◆ To do ◆
Without the pictures, set down every line of the data exactly.

--------------------

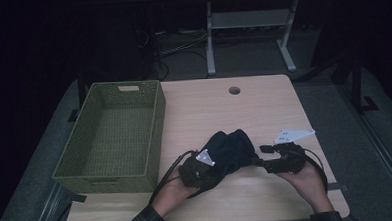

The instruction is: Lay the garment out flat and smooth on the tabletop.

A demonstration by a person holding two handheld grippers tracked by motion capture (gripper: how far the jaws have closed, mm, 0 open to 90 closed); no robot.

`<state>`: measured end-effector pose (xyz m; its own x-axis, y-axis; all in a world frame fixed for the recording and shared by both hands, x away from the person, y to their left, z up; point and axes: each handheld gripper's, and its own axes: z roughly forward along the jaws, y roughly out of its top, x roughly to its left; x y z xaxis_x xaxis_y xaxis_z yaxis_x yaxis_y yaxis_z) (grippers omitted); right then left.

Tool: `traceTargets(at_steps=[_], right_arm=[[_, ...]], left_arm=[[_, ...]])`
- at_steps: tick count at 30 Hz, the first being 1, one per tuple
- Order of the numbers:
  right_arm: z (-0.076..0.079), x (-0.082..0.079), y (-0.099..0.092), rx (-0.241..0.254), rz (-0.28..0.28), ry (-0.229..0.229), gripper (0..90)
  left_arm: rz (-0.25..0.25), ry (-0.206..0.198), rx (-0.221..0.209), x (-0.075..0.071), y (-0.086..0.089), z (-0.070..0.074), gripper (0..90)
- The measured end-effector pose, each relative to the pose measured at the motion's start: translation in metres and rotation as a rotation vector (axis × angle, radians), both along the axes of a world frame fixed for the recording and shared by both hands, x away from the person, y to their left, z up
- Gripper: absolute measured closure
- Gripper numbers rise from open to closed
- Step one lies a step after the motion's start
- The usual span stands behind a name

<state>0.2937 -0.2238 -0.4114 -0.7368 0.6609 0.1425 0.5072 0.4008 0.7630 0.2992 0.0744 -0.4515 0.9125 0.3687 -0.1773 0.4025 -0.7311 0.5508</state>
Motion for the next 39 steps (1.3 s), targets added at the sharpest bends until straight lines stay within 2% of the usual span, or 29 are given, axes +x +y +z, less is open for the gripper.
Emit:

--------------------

◆ Response to this exercise ◆
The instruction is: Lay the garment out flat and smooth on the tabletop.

A demonstration by a person holding two handheld grippers tracked by motion capture (gripper: how far the jaws have closed, mm, 0 open to 90 closed); no robot.

`<state>`: measured end-effector pose (xyz m; its own x-axis, y-axis; all in a world frame fixed for the recording and shared by both hands, x away from the person, y to their left, z up; point and axes: each handheld gripper's, and its own axes: z roughly forward along the jaws, y roughly out of its top, x roughly to its left; x y z xaxis_x xaxis_y xaxis_z yaxis_x yaxis_y yaxis_z) (grippers omitted); right then left.

Tool: `traceTargets(at_steps=[_], right_arm=[[_, ...]], left_arm=[[_, ...]])`
- at_steps: tick count at 30 Hz, the first being 1, one per tuple
- Order of the numbers:
  right_arm: z (-0.076..0.079), x (-0.082..0.079), y (-0.099..0.092), rx (-0.241..0.254), rz (-0.28..0.28), ry (-0.229..0.229), gripper (0..90)
  left_arm: rz (-0.25..0.25), ry (-0.206..0.198), rx (-0.221..0.209), x (-0.075..0.071), y (-0.086..0.089), z (-0.070..0.074), gripper (0..90)
- The measured end-effector pose, each relative to the pose measured at the motion's start: translation in metres and rotation as a rotation vector (axis × angle, radians), both along the axes of a world frame fixed for the recording and shared by both hands, x away from the person, y to their left, z up
- Gripper: absolute measured closure
- Gripper numbers rise from open to closed
- Step one lies a step after the motion's start
- The usual span stands behind a name

<state>0.2937 -0.2238 -0.4114 -0.7368 0.6609 0.1425 0.5072 0.4008 0.7630 0.2992 0.0744 -0.4515 0.9125 0.3687 -0.1773 0.4025 -0.7311 0.5508</state>
Motion for the next 39 steps (1.3 s), targets added at the sharpest bends until straight lines stay within 2% of the usual span, or 29 are given, axes +x +y +z, less is open for the gripper.
Emit:

What was produced is the complete output.